Buy why? Assuming that the Lincoln Theatre’s patrons have either been teenagers, lived in a college dorm, or stayed in a hostel, what they saw didn’t exactly break new ground: a guy with long hair strumming open chords on an acoustic guitar and singing is roughly the musical equivalent of a Honda Accord.
- Q: So why the hysteria? Did he put on a crazy show? A: He sat down and played guitar.
- Q: Was the chair he was sitting on strapped to a rocket? A: No.
- Q: Did the guitar change shapes while he was playing, increasing the difficulty of his feat? A: No.
- Q: Was there a miniature knife juggling monkey atop his cap? A: No.
- Q: Did he play the guitar particularly well? He certainly didn’t screw up any of the chords he was playing… but nothing he played would have been out of a place in a My First Guitar Training Manual.
I’m hammering this home in hopes that you pick up the following point: viewed from one perspective, the seventy minutes I spent in the Lincoln Theatre was deeply, profoundly mundane.
But from my perspective, and from what I gathered of the perspectives of the other 1,124 attendees, those 70 minutes were ecstatic on the verge of divine.

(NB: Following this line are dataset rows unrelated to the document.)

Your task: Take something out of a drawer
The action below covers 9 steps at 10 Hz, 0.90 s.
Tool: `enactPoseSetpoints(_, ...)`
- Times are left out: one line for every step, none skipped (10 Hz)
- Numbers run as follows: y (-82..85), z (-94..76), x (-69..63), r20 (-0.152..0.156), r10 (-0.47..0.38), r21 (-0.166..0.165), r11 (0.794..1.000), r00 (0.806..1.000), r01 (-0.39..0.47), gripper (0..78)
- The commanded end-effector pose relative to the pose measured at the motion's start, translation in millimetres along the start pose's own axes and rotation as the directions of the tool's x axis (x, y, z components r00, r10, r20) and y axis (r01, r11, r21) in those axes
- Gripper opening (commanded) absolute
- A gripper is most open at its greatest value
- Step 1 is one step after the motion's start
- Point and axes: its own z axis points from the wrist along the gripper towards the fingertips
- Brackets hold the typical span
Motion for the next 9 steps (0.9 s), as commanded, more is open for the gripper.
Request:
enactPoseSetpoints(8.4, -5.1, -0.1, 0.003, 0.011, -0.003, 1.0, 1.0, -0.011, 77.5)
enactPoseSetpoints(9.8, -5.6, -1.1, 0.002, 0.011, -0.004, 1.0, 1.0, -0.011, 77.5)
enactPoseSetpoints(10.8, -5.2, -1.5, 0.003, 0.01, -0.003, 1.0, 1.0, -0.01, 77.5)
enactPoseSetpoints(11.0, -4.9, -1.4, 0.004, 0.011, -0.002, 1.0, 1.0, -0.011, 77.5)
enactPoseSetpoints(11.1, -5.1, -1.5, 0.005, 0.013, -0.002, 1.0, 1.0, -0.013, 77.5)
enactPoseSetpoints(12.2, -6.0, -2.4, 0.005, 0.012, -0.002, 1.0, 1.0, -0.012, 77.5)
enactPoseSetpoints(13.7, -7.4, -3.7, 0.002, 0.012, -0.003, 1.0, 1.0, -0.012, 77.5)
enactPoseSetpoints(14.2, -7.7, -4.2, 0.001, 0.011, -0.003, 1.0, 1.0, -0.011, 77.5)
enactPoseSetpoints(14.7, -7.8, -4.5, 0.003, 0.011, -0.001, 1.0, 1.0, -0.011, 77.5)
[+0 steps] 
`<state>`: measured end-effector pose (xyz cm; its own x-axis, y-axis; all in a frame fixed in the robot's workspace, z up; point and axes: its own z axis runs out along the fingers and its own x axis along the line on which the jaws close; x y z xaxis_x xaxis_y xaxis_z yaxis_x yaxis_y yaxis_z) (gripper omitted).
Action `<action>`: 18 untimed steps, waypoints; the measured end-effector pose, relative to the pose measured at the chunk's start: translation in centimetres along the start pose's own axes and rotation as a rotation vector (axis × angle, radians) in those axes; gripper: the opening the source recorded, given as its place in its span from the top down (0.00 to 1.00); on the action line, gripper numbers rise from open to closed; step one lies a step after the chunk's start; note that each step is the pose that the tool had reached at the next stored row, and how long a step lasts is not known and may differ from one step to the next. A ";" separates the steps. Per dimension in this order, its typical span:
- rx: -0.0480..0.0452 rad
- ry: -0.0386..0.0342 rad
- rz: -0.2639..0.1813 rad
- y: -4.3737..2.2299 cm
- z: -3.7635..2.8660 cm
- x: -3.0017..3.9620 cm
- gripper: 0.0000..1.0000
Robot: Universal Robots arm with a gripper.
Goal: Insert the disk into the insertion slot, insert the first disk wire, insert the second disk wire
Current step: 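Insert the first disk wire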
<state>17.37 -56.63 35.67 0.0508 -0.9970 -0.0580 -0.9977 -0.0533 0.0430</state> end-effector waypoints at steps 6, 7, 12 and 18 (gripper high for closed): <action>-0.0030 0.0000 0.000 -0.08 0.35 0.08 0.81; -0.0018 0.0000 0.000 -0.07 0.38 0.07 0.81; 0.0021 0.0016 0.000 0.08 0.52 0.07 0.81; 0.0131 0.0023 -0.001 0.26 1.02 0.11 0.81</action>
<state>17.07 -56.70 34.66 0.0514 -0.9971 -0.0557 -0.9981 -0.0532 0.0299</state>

Music, like any art, is a form of communication. Through music, artists can shed the limitations of mere words and tap the veins of purer stuff: emotions and thoughts and ideas and feelings that sound dumb when you try to explain them aloud. Jeff Mangum understands this; his songs are better at plunging into the depths of fear and disgust, rushing into surges of joy, and gliding among the nebulous clouds of introspection than any novel or poem I’ve read. As a result, the bonds formed between his music and his fans are intensely, vigorously personal. The songs, which sound bizarre and out of place at parties, sound perfect when blasted in a bedroom or in a car with no one in the passenger seat. The music is something you want to cherish, to protect, to keep to yourself. It is yours… until you find someone else who has applied for and attained membership in the secret club.
And membership in the club is rewarding indeed. My freshman-year roommate and I bonded over Newcastle beer and dog-howl versions of “Two Headed Boy.” A guy at my law school sings “Oh Comely” at me when we cross in the hallway. I bonded with my personal hero Dan Snaith over the structure of In The Aeroplane Over The Sea. Stephen Colbert’s a card-carrying member. So are the members of Arcade Fire.
But the greatest perk of my membership came about five minutes into Saturday night’s set, when Mangum invited the crowd to sing along to his second song. And after four strums of his C chord, we attendees – club-members all – sang the words to “Holland, 1945” in broken, 1,126-part harmony.
The night went upward from there. Mangum ran through virtually all of In The Aeroplane, taking special care to sing the trumpet parts, and much of On Avery Island, including “Song about Sex” and 2nd encore crowd-pleaser “Gardenhead/ Leave Me Alone.” Throughout the evening, his piercing, reed-like voice was as clear and present and powerful as it is on record. His face, normally steely, demonically twisted and strained when singing the horn accompaniment to “Oh Comely,” but he was in good spirits all night: he bantered with the audience and encouraged shouting and question asking. Q: “Where have you been for the past decade?” A: “Living life, being happy.” Q: “Will you record again?” A: “I don’t know.” Q: “TAKE IT OFFFF.” A: “You don’t want to see that.”
The show reached its apex when, after a particularly stirring version of “Two Headed Boy,” three members from Music Tapes entered stage left, playing “The Fool” on a trumpet, floor tom, and accordion, and sustained into the first encore, when Mangum, aided by Julian Koster on the singing saw, guided the audience through a full-volume singalong version of “In The Aeroplane Over the Sea.”
If you know anything about Neutral Milk Hotel, you’ll know that my trying to write this is a futile exercise. I can not express in words what it was about Saturday night that made the girl sitting to my left weep into her handkerchief or what it was about a three-chord song that made the gentleman three rows in front of me give a standing ovation in the middle of the set. I do know that we were all glad to be there an witness it, like lit-freaks watching Pynchon descend earthbound from his mysterious tower to read Gravity’s Rainbow aloud or chocoholics watching Willy Wonka emerge after years in the wilderness to reintroduce the world to chocolate. We were there when Jeff Mangum crossed the Rubicon, transitioned from the sacred to the profane without losing his unexplainable power. We were there to celebrate, to be happy, to sing along loudly with a man strumming an acoustic guitar.